Because when NFL originally launched their expedition in to Europe there was so many fans there. Come on lad, NHL isn't the only league/sport, or hell, an industry, to try to grow in to new market.
Hockey should not expand at the expense of their traditional market, fine, I can accept that argument. But they should never expand outside of those markets? Thats ludicrous to me.
That's a bit of a disingenuous analogy to me. The NFL's expeditions to Europe, in order, have been to a--- put a minor league there and then b--- have one-off games there. There's perfectly logistical reasons why they haven't put honest-to-goodness NFL teams there (as you pointed out in your followup post) but that makes it a sloppy analogy. No one in St. Louis blames the NFL's obsession with London for why they no longer have a team or are unlikely to get one soon. I do agree with
@ForumNamePending that if any NFL teams in Europe were the result of relocating American teams, you could absolutely expect some nationalistic gnashing of teeth about it, esp. the moment there was an attendance downturn to instigate said teeth-gnashing.
If the NHL had decided, say, in 1985 to start arranging neutral-site regular season games in large southern markets, this would be more or a "like-to-like" analogy. And in fact, I'd be willing to bet that if the NHL had adopted that strategy, nary a fan would have complained about it...or at least certainly not to the degree that the staunchest "traditionalists" do on this board. But that doesn't mean that this would have been the better strategy.
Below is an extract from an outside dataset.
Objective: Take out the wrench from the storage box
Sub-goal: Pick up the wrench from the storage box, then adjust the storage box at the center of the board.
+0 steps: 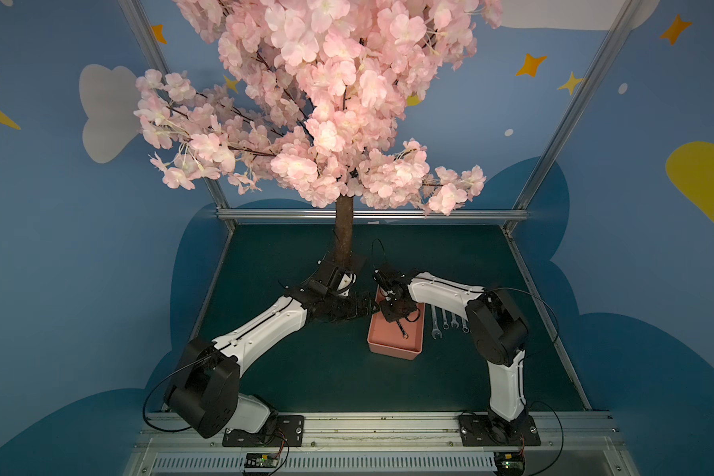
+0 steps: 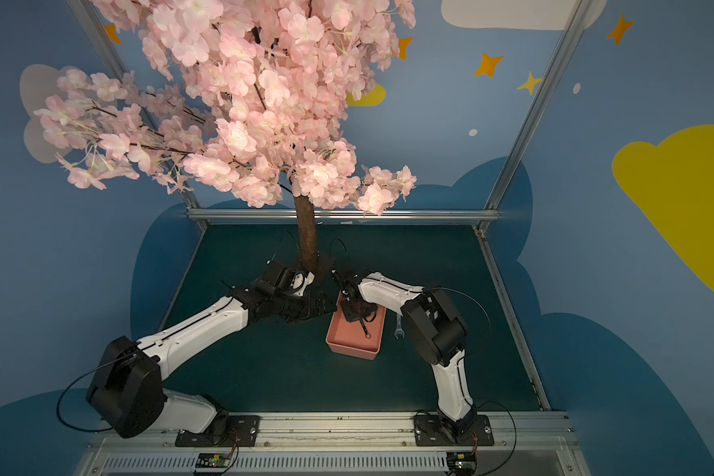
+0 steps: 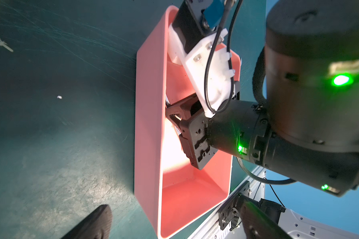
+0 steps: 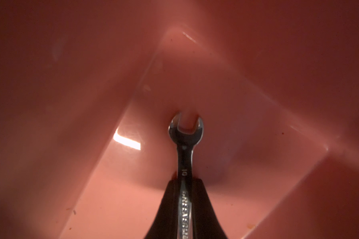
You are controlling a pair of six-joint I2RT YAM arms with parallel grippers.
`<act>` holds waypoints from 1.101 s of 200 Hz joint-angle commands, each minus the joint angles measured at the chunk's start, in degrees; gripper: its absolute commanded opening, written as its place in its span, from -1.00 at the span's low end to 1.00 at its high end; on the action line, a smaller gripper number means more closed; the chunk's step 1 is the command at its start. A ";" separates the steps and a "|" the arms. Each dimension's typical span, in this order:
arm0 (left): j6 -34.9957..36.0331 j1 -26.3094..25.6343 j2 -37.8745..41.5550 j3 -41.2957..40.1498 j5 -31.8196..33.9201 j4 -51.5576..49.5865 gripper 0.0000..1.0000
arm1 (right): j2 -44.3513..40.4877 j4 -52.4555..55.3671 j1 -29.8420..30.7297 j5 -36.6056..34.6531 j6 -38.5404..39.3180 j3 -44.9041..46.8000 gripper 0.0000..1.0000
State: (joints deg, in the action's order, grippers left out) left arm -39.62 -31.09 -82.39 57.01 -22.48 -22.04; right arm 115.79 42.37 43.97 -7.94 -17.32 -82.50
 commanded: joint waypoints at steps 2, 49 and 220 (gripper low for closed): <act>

The Premier League is indeed an e.g. that you don't need teams in the big American markets......or indeed America at all....to get a good TV contract. But that's not how the NHL sees it and I think that's probably due to that also not being the way American sports networks see it for hockey. Is it possible that having the Coyotes in Arizona didn't really create any more TV viewers for hockey than the NHL's national TV coverage would have created? I suppose, yes it is possible but the NHL needs to cater to what the ESPNs of the world think, not what we think. They're the entities that will sign the contracts.
A still-sloppy (because it's not a team sport and therefore not apples-to-apples) analogy that shows the north-south flow of "traditionalism" in complete reverse
is NASCAR. And NASCAR demonstrates that contrary to
@aqib 's initial statement, the growth-at-the-
alleged-expense-of-where-the-strongest-fanbases-are instinct is hardly an instinct reserved for the NHL.